And the decryption process is to shift back each ciphertext character by k positions in the backward direction. And the shift here namely the value of k is going to be one of the values in the set 0 to 25, which is randomly selected by the key generation algorithm.
So, the mathematical interpretation of the shift cipher is as follows. Since the plain text characters are belonging to the set a to z, we interpret the character ‘a’ as the symbol 0 character ‘b’ as a symbol 1 and in the same way we interpret the character
‘z’ as the symbol 25. That is a mapping we assume is available both to the sender and the receiver or to any third party who is going to use an instance of shift cipher. Now the key space here is the set 0 to 25. Because the actual value of shift namely small
k is going to be one of the value in randomly selected in this set. And the plaintext space and the ciphertext space is going to be the set of strings over the set 0 to 25. Because my plaintext is going to be any English text where the characters
of the plain text will be mapped to the alphabet in the set 0 to 25. And in the same way, the cipher text which is going to be some text over the set 0 to 25, will be interpreted as some string over the set 0 to 25. So syntactically, the key generation algorithm for the shift
cipher is as follows. The key generation algorithm is going to output a uniformly random value namely small ‘k’ which is going to be the value of shift which sender and receiver are going to use and this
shift is going to be a random value from the key space. So, the notation here belonging to subscript r denotes that the output of the key generation algorithm, namely small ‘k’ is randomly selected over the key space.

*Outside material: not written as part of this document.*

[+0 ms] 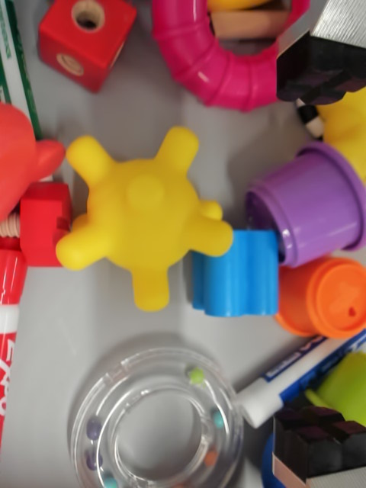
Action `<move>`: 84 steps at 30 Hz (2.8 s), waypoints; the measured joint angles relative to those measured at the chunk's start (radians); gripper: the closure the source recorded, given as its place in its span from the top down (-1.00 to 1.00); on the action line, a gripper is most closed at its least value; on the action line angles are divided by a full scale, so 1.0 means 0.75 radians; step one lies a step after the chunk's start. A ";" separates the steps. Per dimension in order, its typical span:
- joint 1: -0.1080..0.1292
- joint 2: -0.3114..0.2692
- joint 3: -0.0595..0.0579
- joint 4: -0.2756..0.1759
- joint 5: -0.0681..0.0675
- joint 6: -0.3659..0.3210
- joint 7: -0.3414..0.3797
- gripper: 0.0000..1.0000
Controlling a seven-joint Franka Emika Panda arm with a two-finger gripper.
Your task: Pick an object from the bin
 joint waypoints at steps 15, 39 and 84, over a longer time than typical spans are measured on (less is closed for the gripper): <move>0.011 0.178 -0.010 0.020 -0.001 0.159 0.005 1.00; 0.016 0.308 -0.016 0.062 -0.001 0.255 0.005 -1.00; 0.018 0.243 -0.019 0.041 -0.001 0.213 0.005 -1.00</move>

And randomness here is uniform randomness. So the notation belonging to r denotes that the value is uniformly selected over the set capital K. So that is the interpretation of the notation belonging to subscript r. The syntax for the encryption algorithm of the
shift cipher is as follows. So imagine we are given an English text which we are interpreting as a string over the set 0 to 25. That means each character of the plain text is a symbol in the set 0 to 25.
So the encryption of the ith plain text character happens as follows, we take ith plain text character m i and we have the value of shift which is going to be any of the value in the range 0 to 25. And encryption algorithm produces and ith cipher text character, where the ith
cipher text character is the summation of ith plain text character with the shift modulo 26. Now this operation modulo 26 ensures that, we do the wraparound if you are actually going beyond value 25.
What I mean by this is, if, for example, your m i the ith plaintext character is say ‘a’, and if my value of ‘k’ is say 25, right or say my ith plain text character, say ‘b’, and if my value of ‘k’ is 25, then if ‘b’ gets mapped to 1, and my k is 25.
And if I add 25 to 1, actually, I will be crossing the value, the range of values that is allowed for the ciphertext characters, namely 0 to 25. That means I have to do a wrap around.
And that effect of wrap around is happening by doing the modulo operation. So that is the encryption process of the shift cipher and analogously we have the corresponding decryption operation, where we take ith cipher text character, the value of shift and to
recover back ith plain text character, we simply go back ‘k’ positions back from the ith cipher text character. And if required, we do the wraparound by doing the modulo operation, modulo 26 operation.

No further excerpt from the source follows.